Oxidative stress and mitochondrial dysfunction are widely recognized as making an important contribution to neuronal apoptosis following I/R injury. Dysfunction of the mitochondrial respiratory chain during ischemia leads to the generation of reactive oxygen species (ROS) [(12), p. 712–718]. Numerous in vivo and in vitro studies have provided evidence implicating important roles for ROS and mitochondrial-dependent apoptosis in the death of neuronal tissue following I/R injury [(13), p. 98–106, (14), p. 1491–1499].

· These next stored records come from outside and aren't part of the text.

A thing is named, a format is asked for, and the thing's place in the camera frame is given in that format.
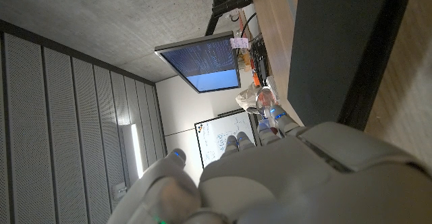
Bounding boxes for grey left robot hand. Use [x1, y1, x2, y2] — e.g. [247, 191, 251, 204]
[107, 104, 432, 224]

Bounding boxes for pink note on monitor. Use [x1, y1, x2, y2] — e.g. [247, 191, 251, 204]
[229, 37, 250, 50]

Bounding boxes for whiteboard with blue writing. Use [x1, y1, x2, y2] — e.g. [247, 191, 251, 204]
[194, 110, 261, 168]

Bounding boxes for white plastic bag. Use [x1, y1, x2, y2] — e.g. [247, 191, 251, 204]
[235, 82, 261, 112]

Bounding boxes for long white box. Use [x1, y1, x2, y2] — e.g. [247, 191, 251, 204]
[265, 76, 281, 101]

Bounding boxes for black keyboard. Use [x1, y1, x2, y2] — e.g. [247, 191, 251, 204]
[250, 37, 271, 86]

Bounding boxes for black computer monitor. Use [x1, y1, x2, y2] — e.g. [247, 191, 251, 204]
[154, 30, 242, 94]

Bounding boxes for ceiling light strip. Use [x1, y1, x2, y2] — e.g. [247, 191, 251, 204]
[130, 123, 144, 179]

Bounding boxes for thin black desk cable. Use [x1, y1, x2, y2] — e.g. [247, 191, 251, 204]
[240, 12, 258, 38]

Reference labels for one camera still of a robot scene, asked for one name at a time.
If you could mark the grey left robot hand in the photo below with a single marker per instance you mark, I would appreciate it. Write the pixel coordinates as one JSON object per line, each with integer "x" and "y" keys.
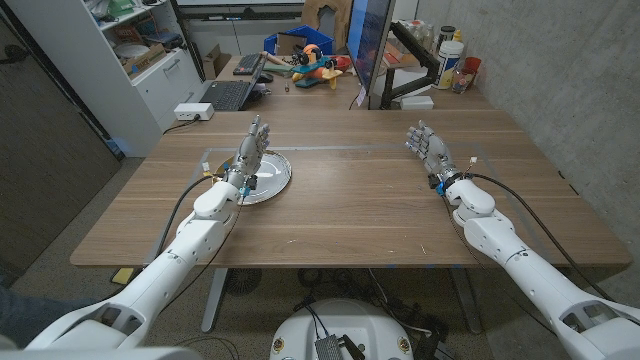
{"x": 247, "y": 155}

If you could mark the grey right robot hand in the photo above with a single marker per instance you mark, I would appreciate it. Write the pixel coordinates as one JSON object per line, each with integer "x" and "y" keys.
{"x": 436, "y": 152}

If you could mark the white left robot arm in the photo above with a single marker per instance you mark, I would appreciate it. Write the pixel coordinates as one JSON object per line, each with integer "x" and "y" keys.
{"x": 165, "y": 265}

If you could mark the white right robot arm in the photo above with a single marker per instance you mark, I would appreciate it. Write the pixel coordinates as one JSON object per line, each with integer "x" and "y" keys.
{"x": 530, "y": 270}

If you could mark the small white box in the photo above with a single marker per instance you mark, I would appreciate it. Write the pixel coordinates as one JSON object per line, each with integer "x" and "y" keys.
{"x": 416, "y": 102}

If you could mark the black laptop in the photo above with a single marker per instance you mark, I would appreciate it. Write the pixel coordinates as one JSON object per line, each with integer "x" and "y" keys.
{"x": 227, "y": 95}

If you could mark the white power strip box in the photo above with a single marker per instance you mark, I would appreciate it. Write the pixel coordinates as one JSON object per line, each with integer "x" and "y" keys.
{"x": 192, "y": 111}

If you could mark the black computer mouse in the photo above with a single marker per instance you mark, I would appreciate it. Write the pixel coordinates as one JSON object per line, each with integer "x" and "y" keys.
{"x": 265, "y": 78}

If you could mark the white labelled canister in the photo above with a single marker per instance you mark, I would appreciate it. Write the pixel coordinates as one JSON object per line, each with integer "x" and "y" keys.
{"x": 447, "y": 65}

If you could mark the black keyboard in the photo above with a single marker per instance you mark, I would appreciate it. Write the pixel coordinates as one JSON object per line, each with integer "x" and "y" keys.
{"x": 247, "y": 64}

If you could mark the pale sticky note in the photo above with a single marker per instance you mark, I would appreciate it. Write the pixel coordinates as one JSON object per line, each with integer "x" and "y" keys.
{"x": 361, "y": 96}

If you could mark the red cup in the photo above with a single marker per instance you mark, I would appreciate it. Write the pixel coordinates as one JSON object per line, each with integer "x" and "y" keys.
{"x": 472, "y": 64}

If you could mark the open cardboard box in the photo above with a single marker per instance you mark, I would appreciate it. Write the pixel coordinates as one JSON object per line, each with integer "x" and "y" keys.
{"x": 215, "y": 62}

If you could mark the colourful toy airplane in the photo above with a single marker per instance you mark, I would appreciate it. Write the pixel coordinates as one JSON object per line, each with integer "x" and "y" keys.
{"x": 315, "y": 67}

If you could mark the dark bottle with black lid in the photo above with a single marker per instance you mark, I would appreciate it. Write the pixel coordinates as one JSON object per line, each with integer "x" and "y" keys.
{"x": 445, "y": 35}

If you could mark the red bowl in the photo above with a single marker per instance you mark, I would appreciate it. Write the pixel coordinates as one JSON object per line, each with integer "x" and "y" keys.
{"x": 343, "y": 62}

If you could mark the computer monitor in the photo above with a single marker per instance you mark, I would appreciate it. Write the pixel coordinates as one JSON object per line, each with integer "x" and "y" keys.
{"x": 370, "y": 35}

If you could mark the white shelf cabinet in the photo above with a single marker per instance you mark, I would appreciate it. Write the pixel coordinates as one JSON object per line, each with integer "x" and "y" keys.
{"x": 125, "y": 95}

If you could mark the blue plastic bin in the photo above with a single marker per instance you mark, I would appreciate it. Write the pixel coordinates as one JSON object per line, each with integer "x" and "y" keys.
{"x": 312, "y": 34}

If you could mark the cardboard box on shelf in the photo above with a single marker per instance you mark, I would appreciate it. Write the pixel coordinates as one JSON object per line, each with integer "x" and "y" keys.
{"x": 145, "y": 60}

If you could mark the grey table leg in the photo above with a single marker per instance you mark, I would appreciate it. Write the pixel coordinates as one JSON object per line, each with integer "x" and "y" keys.
{"x": 214, "y": 300}

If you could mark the brown cardboard cutout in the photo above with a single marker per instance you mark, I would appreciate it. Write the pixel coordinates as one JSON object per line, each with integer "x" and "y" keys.
{"x": 312, "y": 12}

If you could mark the yellow floor pad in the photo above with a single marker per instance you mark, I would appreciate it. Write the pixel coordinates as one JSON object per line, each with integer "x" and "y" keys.
{"x": 122, "y": 276}

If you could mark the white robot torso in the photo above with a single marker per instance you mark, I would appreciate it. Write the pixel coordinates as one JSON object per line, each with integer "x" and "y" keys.
{"x": 350, "y": 320}

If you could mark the person's leg in jeans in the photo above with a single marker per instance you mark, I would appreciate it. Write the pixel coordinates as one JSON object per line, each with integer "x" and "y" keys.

Deproteinized calf serum (DCS, also known as Actovegin, AODEJIN^® Avanc Pharmaceutical Co., Ltd., Jinzhou, China), a deproteinized ultrafiltrate of calf blood composed of more than 200 biological substances, has been used in clinical practice for a variety of indications including ischemic stroke and brain injury, peripheral arterial and venous perfusion disorders, diabetic polyneuropathy, and skin trauma [(15), p. 80–88]. DCS has been reported to have multiple metabolic effects, including improved oxygen utilization and uptake, enhanced cellular energy metabolism, and increased glucose uptake and oxidation [(16), p. 266–274]. These effects may contribute to the beneficial effects of DCS in patients with diabetic polyneuropathy [(17), p. 1181–1187]. Therefore, it is possible that DCS may exert a neuroprotective effect by enhancing energy metabolism in the brain after ischemia or injury. DCS has been reported to reduce focal neurologic deficits in patients with ischemic stroke, enhance cognitive function in patients with ischemic stroke [(18), p. 873–875] or vascular mild cognitive impairment, improve the functional rehabilitation of patients after ischemic and hemorrhagic stroke, correct immunometabolic disturbances in patients with chronic cerebral ischemia, and facilitate recovery after brain injury. In addition, DCS was found to enhance cell survival in the hippocampal CA1 region and improve spatial learning and memory in rats subjected to transient forebrain ischemia [(19), p. 1623–1630]. DCS has also been reported to reduce oxidative stress, inhibit apoptosis, and maintain excitatory synapses (in a concentration-dependent manner) in cultured primary rat neurons challenged with amyloid peptide Aβ [(16), p. 266–274]. DCS was also observed to attenuate H₂O₂-induced apoptosis of human neuroblastoma cells [(20), p. 215–217].

We hypothesized that the neuroprotective effects of DCS may be mediated, at least in part, by reduced generation of ROS. Therefore, the present study utilized a rat model of ischemic stroke and cultured neuronal cells to investigate whether DCS inhibited neuronal injury following ischemia by reducing ROS and suppressing apoptosis.